Depuis la rentrée, les élèves du secondaire n’ont plus le droit d’utiliser leur téléphone portable à l’école. Trois adolescents de la Côte-Nord partagent leur expérience, entre petits inconvénients et bénéfices sociaux.
Pour Jeanne Thériault, en secondaire 3, l’impact est relativement limité. « L’année passée, j’avais mon cellulaire, mais je ne l’utilisais pas tant que ça. Honnêtement, ça ne me dérange pas trop », explique-t-elle. Elle reconnaît toutefois que l’absence du téléphone rend parfois les pauses « un peu plates », mais sans que ce soit « la fin du monde ».
Jean-Michel Hovington, en secondaire 5, partage un avis similaire. S’il admet que son appareil pouvait lui permettre de « décrocher un peu » lors de journées plus chargées, il constate aussi des avantages. » On se parle plus.

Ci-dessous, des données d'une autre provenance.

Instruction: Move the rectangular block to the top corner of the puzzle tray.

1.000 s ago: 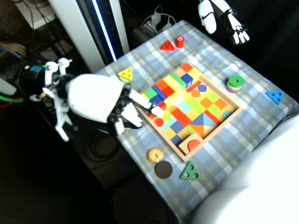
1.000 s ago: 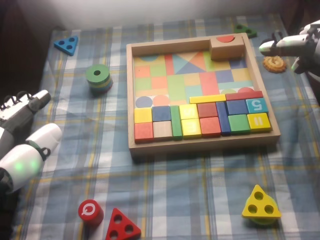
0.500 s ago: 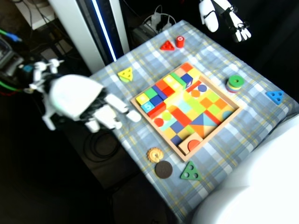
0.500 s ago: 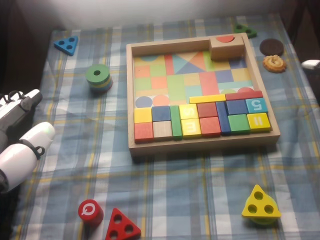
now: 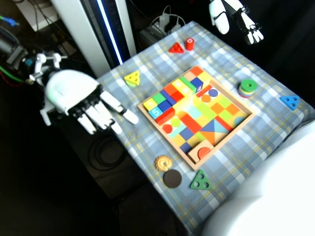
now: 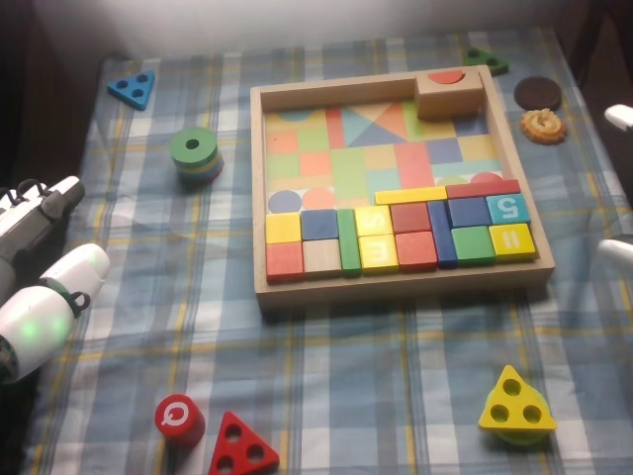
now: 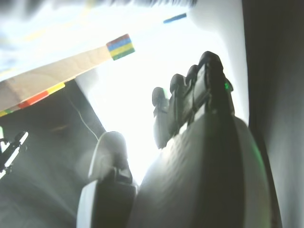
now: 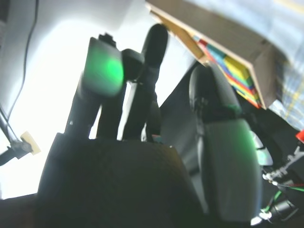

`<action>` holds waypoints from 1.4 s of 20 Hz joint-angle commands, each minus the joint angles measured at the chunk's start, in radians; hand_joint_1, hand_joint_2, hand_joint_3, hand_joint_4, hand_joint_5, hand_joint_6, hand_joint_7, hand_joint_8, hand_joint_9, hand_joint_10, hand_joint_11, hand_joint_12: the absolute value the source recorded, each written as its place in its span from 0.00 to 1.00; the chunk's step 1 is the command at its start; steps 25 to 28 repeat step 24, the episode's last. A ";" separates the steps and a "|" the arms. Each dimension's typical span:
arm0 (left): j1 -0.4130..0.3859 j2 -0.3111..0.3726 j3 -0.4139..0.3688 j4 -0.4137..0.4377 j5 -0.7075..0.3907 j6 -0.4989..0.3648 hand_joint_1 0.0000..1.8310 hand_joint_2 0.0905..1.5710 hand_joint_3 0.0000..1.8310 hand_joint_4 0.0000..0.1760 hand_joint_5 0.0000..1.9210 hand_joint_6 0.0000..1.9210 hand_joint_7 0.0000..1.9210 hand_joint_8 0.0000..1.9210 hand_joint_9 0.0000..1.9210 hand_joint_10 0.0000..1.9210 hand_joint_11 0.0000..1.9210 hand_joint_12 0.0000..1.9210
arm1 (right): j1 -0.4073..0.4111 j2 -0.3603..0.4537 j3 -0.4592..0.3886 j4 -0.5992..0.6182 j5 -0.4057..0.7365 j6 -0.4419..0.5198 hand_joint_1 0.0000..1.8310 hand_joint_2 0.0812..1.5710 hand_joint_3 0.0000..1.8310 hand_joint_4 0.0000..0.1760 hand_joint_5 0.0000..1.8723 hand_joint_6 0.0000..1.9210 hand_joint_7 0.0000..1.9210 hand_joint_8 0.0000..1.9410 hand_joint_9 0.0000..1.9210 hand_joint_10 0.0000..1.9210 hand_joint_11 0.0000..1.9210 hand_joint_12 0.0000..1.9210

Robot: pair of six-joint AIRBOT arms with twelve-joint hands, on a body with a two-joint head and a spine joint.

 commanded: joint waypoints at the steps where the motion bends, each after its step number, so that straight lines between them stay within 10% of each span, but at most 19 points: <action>1: -0.004 0.001 0.002 0.034 -0.112 -0.007 0.10 0.90 0.00 0.42 0.15 0.00 0.08 0.00 0.00 0.00 0.00 0.00 | 0.000 -0.002 -0.004 -0.019 0.149 -0.006 0.02 0.70 0.00 0.00 0.13 0.00 0.23 0.02 0.20 0.30 0.07 0.78; 4: -0.004 -0.007 0.002 0.033 -0.115 -0.008 0.12 0.90 0.00 0.33 0.16 0.00 0.08 0.00 0.00 0.00 0.00 0.00 | -0.015 -0.013 -0.017 0.001 0.173 -0.006 0.00 0.67 0.00 0.01 0.12 0.00 0.15 0.00 0.17 0.05 0.00 0.61; 5: -0.004 -0.009 0.002 0.033 -0.117 -0.008 0.11 0.90 0.00 0.29 0.16 0.00 0.08 0.00 0.00 0.00 0.00 0.00 | -0.022 -0.020 -0.021 0.009 0.188 -0.007 0.00 0.66 0.00 0.31 0.11 0.00 0.11 0.00 0.11 0.01 0.00 0.41; 6: -0.004 -0.011 0.002 0.033 -0.117 -0.008 0.11 0.90 0.00 0.29 0.16 0.00 0.08 0.00 0.00 0.00 0.00 0.00 | -0.027 -0.023 -0.027 0.018 0.202 -0.011 0.00 0.66 0.00 0.31 0.11 0.00 0.11 0.00 0.11 0.01 0.00 0.41; 7: -0.004 -0.014 0.002 0.032 -0.117 -0.008 0.10 0.89 0.00 0.34 0.16 0.00 0.09 0.00 0.00 0.00 0.00 0.00 | -0.036 -0.028 -0.032 0.032 0.224 -0.011 0.00 0.65 0.00 0.44 0.13 0.00 0.10 0.01 0.05 0.01 0.00 0.21; 8: -0.004 -0.015 0.002 0.031 -0.117 -0.008 0.10 0.90 0.00 0.34 0.16 0.00 0.09 0.00 0.00 0.00 0.00 0.00 | -0.041 -0.032 -0.034 0.040 0.233 -0.011 0.00 0.64 0.00 0.27 0.12 0.00 0.08 0.01 0.02 0.01 0.00 0.09; 10: -0.004 -0.018 0.002 0.030 -0.119 -0.008 0.10 0.89 0.00 0.32 0.16 0.00 0.08 0.00 0.00 0.00 0.00 0.00 | -0.048 -0.042 -0.041 0.059 0.254 -0.011 0.00 0.63 0.00 0.28 0.11 0.00 0.06 0.00 0.00 0.00 0.00 0.00; 16: -0.002 -0.028 0.013 0.022 -0.127 -0.008 0.06 0.88 0.00 0.34 0.16 0.00 0.09 0.00 0.00 0.00 0.00 0.00 | -0.079 -0.066 -0.068 0.117 0.346 -0.056 0.00 0.63 0.00 0.00 0.12 0.00 0.08 0.01 0.01 0.00 0.00 0.00; 21: -0.003 -0.030 0.024 0.022 -0.122 -0.008 0.06 0.89 0.00 0.28 0.15 0.00 0.08 0.00 0.00 0.00 0.00 0.00 | -0.106 -0.073 -0.079 0.147 0.363 -0.094 0.00 0.61 0.00 0.50 0.12 0.00 0.08 0.00 0.01 0.00 0.01 0.00; 22: -0.003 -0.031 0.024 0.022 -0.123 -0.008 0.09 0.89 0.00 0.20 0.15 0.00 0.09 0.00 0.00 0.00 0.00 0.00 | -0.106 -0.078 -0.079 0.148 0.367 -0.094 0.00 0.62 0.00 0.14 0.12 0.00 0.08 0.00 0.01 0.00 0.00 0.00; 28: -0.002 -0.040 0.027 0.016 -0.124 -0.008 0.09 0.89 0.00 0.21 0.15 0.00 0.09 0.00 0.00 0.00 0.00 0.00 | -0.105 -0.093 -0.077 0.160 0.381 -0.094 0.00 0.63 0.00 0.29 0.11 0.00 0.08 0.00 0.01 0.00 0.01 0.00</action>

La communication est plus là », dit-il en parlant de ses amis.
De son côté, Malik Charest, en secondaire 3, observe également des effets positifs. « Au niveau social, on va le voir plus l’hiver parce qu’il y a plus de monde assis aux tables, mais c’est le fun. Le monde se parle », estime-t-il.
Toutefois, il trouve contraignant de ne pas pouvoir utiliser son téléphone pour écouter de la musique au gym ou pour payer avec une application mobile. « On est obligés de s’organiser plus avant, d’apporter nos cartes », illustre-t-il.
Si les trois jeunes reconnaissent que l’interdiction encourage les échanges entre élèves, certains regrettent la perte d’outils pratiques, comme l’accès aux applications bancaires ou aux listes de lecture personnelles. Mais dans l’ensemble, la transition semble s’être faite sans heurts.
Quant aux conflits, ils n’ont pas noté de changement majeur. « Il y en a toujours, avec ou sans cellulaire », résume Jean-Michel, tout en ajoutant qu’ils sont maintenant « plus visibles » puisqu’ils se déroulent à l’école plutôt que sur les réseaux sociaux.
Malgré ces petits désagréments, les adolescents disent s’habituer. « Ce n’est pas parfait, mais on trouve des solutions », conclut Malik, en évoquant l’idée d’installer un haut-parleur dans le gymnase pour compenser l’absence de musique sur les téléphones.